# Crystal Red Shrimp, White stripes turning Clear



## NursePlaty (Mar 24, 2010)

My girlfriend keeps Crystal Red Shrimps and the white stripes are turning clear, we are not sure of why either. Ammonia, Nitrite, Nitrate readings are all 0ppm tested with a liquid master kit. The temperature ranges from 70F-73F. The pH readings are 6.6 or something close to it. The substrate is Eco-complete with a few plants for decoration such as Stargrass and Christmas Moss. We feed 3 types of food, the common algae discs, hikari food designed only for crystal red shrimp, and some common tropical fish flakes. She does water changes with straight RO water about once every 3-4 days, and changes about 30%-50% each time. The problem is really baffling.


----------



## Gordonrichards (Apr 28, 2009)

Calcium deficient from molts?


----------



## NursePlaty (Mar 24, 2010)

Are you sure its from calcium deficiency? She leaves the molts in there.


----------



## HolyAngel (Nov 3, 2010)

Well unless the substrate is white or something similar then yeah I'd look at getting some mineral rock in there(I know theres some for sale over at plantedtank) or some Mosura mineral plus/old sea mud rock.

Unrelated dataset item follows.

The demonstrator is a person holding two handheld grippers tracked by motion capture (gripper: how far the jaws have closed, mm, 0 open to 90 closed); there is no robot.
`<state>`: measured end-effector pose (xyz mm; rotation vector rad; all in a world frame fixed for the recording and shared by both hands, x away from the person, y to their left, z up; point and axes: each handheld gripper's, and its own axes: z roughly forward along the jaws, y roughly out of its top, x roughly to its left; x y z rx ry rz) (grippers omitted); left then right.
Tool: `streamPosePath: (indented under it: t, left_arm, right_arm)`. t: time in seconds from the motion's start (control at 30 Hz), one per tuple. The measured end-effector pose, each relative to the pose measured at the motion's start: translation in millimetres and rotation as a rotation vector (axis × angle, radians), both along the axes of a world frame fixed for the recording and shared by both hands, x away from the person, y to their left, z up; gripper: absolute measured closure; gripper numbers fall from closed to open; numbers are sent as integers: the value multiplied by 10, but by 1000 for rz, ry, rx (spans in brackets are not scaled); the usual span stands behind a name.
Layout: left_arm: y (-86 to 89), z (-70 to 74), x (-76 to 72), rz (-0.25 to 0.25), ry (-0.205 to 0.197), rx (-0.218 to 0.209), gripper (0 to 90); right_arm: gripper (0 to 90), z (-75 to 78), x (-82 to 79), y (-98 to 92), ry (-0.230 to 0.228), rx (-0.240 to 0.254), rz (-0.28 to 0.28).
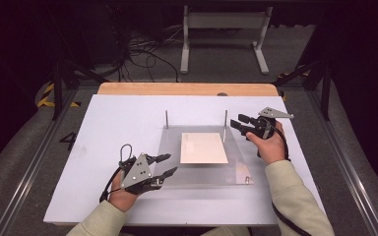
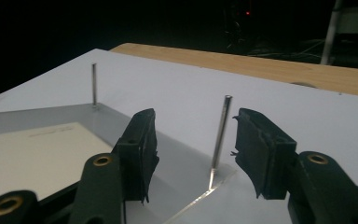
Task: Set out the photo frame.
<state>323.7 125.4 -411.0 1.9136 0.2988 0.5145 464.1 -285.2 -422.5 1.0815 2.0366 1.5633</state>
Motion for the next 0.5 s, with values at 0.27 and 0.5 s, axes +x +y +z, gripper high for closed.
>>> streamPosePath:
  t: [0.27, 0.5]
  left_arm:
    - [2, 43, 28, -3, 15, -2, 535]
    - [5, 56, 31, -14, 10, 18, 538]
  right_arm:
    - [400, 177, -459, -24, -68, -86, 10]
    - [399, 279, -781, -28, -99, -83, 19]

It's most likely a diffeciency I would think. Either way, those things will help the CRS. ^^


----------



## tex627 (Nov 2, 2008)

It could be external factors like temp, diet, and water params that are all contributing to the color loss, but what I think is actually causing their coolor loss is their genetics.

Most CRS you get in the US will lose their coloring by the time they're full grown. This is why there are such variation in prices even within the same grades. Also why overseas strains cost more.

when CRS are young, they all look fairly similar. As they get older, they show their true patterns and colors. males usually lose most of their solid colors. females don't lose them until they get berried. IMO, solid coloring full grown males are worth 10x more than solid coloring females. solid coloring males are extremely hard to come by.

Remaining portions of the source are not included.